Examine barcode sequences from one or more Fastq files and report the most prevalent. Sequences will be pooled from all specified Fastqs before being analysed.

Usage:

report_barcodes.py FASTQ [FASTQ...]

Options:

--cutoff=CUTOFF¶: Minimum number of times a barcode sequence must appear to be reported (default is 1000000)

rsync_seq_data.py¶

Rsync sequencing data to archive location, inserting the correct ‘year’ and ‘platform’ subdirectories.

Usage:

rsync_seq_data.py [OPTIONS] DIR BASE_DIR

Wrapper to rsync sequencing data: DIR will be rsync’ed to a subdirectory of BASE_DIR constructed from the year and platform i.e. BASE_DIR/YEAR/PLATFORM/. YEAR will be the current year (over-ride using the –year option), PLATFORM will be inferred from the DIR name (over-ride using the –platform option). The output from rsync is written to a file rsync.DIR.log.

Options:

--platform=PLATFORM¶: explicitly specify the sequencer type

--year=YEAR¶: explicitly specify the year (otherwise current year is assumed)

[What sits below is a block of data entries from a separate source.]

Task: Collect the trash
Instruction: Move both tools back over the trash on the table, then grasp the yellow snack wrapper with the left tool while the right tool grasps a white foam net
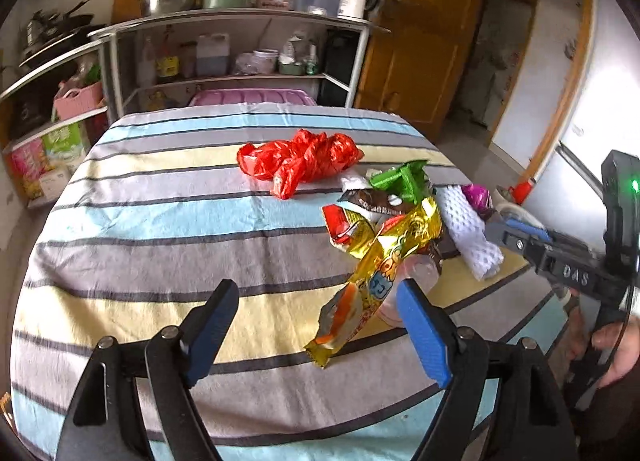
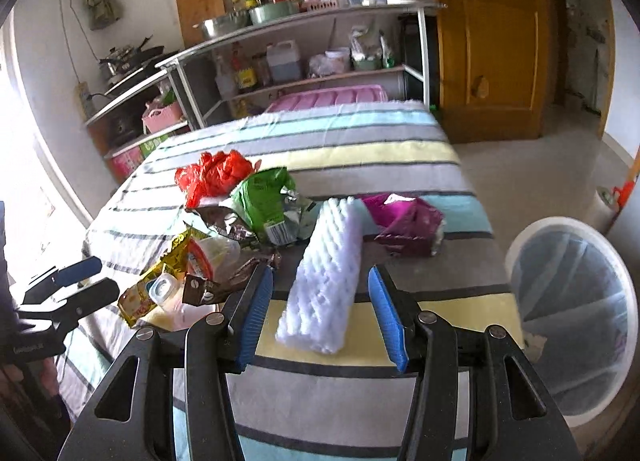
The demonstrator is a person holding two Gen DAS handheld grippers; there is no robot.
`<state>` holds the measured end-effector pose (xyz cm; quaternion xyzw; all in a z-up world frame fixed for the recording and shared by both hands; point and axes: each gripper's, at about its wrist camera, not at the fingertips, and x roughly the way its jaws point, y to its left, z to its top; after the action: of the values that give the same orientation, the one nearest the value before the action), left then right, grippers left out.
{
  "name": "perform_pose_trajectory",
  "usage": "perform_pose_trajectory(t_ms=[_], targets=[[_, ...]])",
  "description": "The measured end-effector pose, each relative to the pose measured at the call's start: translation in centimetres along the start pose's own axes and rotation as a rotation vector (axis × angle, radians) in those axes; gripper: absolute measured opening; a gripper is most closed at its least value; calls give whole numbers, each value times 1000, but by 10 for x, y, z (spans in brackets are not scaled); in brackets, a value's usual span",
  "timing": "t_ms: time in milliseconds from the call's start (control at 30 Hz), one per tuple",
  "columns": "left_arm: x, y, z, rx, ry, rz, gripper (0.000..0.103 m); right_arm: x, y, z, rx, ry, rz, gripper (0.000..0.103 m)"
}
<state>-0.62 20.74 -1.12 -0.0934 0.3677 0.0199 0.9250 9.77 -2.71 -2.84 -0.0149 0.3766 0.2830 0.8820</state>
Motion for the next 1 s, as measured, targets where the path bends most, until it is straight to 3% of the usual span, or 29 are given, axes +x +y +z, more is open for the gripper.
perform_pose_trajectory(t_ms=[233, 400, 633, 833, 1000], targets=[[26, -5, 5, 42, 65, -78, 83, 20, -7, 2, 37, 59, 2, 50], [38, -12, 6, 83, 102, -82, 80, 24, -8, 1, 38, 72, 11, 36], [43, -21, 6, 102, 128, -107, 49, 25, -8, 0, 39, 66, 30, 25], [43, -23, 5, 96, 130, -111, 29, 23, -8, 1, 43, 59, 43, 14], [41, -21, 6, 79, 118, -100, 23, 20, -7, 1, 42, 43, 52, 8]])
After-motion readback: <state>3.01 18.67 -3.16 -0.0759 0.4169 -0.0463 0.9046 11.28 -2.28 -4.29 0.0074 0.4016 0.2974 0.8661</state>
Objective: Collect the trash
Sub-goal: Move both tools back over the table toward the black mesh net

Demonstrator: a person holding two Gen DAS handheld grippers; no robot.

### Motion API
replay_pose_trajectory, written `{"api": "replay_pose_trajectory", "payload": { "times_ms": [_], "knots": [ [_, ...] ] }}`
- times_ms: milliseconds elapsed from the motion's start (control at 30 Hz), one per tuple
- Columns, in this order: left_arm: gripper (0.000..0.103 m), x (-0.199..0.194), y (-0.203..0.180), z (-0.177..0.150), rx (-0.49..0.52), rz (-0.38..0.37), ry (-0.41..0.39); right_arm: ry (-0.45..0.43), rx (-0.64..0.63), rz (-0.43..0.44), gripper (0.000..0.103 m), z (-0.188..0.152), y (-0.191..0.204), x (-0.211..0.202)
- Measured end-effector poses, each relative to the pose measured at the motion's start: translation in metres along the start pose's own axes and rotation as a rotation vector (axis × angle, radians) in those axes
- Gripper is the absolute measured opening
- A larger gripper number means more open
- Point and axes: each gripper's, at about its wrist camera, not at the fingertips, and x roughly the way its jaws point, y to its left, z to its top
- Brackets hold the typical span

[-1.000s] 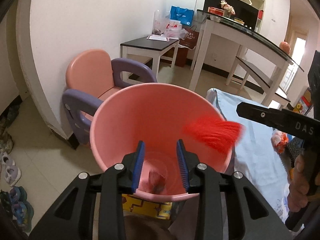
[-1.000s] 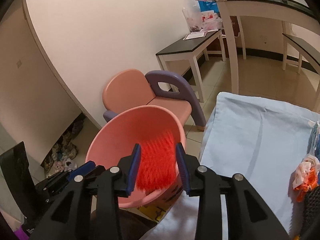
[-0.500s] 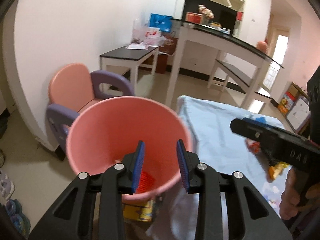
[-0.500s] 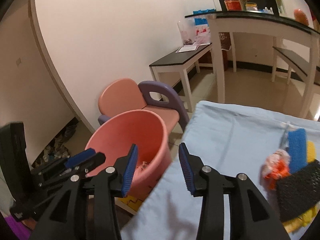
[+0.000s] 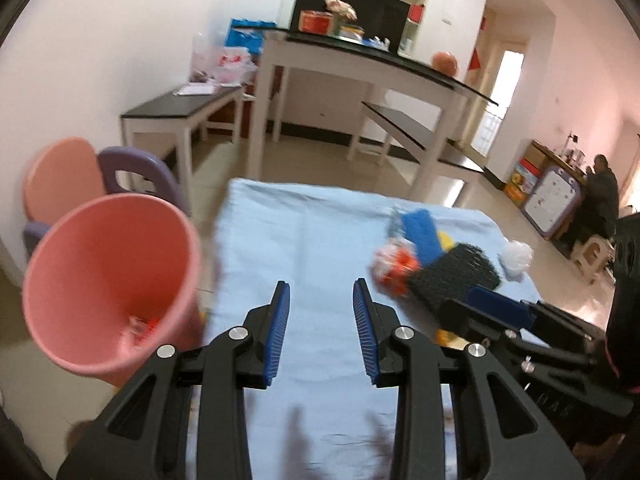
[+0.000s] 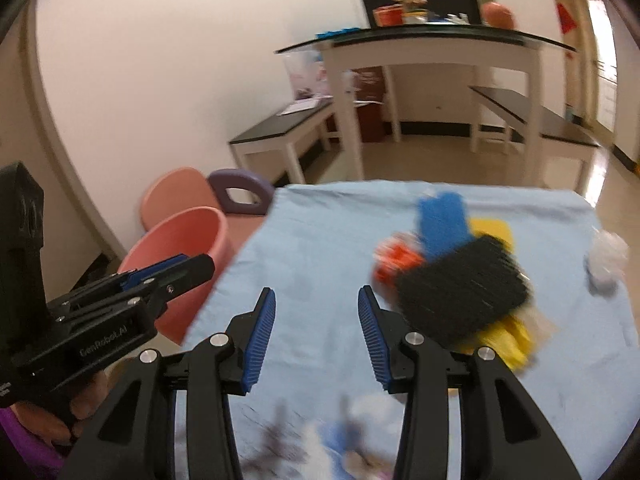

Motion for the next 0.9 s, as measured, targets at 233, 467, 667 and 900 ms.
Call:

--dry-run¶: run rsync with --dry-run option

--chmod=CHMOD¶: change file permissions using --chmod option of rsync (e.g ‘u-w,g-w,o-w’)

--exclude=EXCLUDE_PATTERN¶: specify a pattern which will exclude any matching files or directories from the rsync

--mirror¶: mirror the source directory at the destination (update files that have changed and remove any that have been deleted i.e. rsync –delete-after)

--no-log¶: write rsync output directly stdout, don’t create a log file

verify_paired.py¶

Utility to verify that two fastq files form an R1/R2 pair.

Usage:

verify_paired.py OPTIONS R1.fastq R2.fastq

Check that read headers for R1 and R2 fastq files are in agreement, and that the files form an R1/2 pair.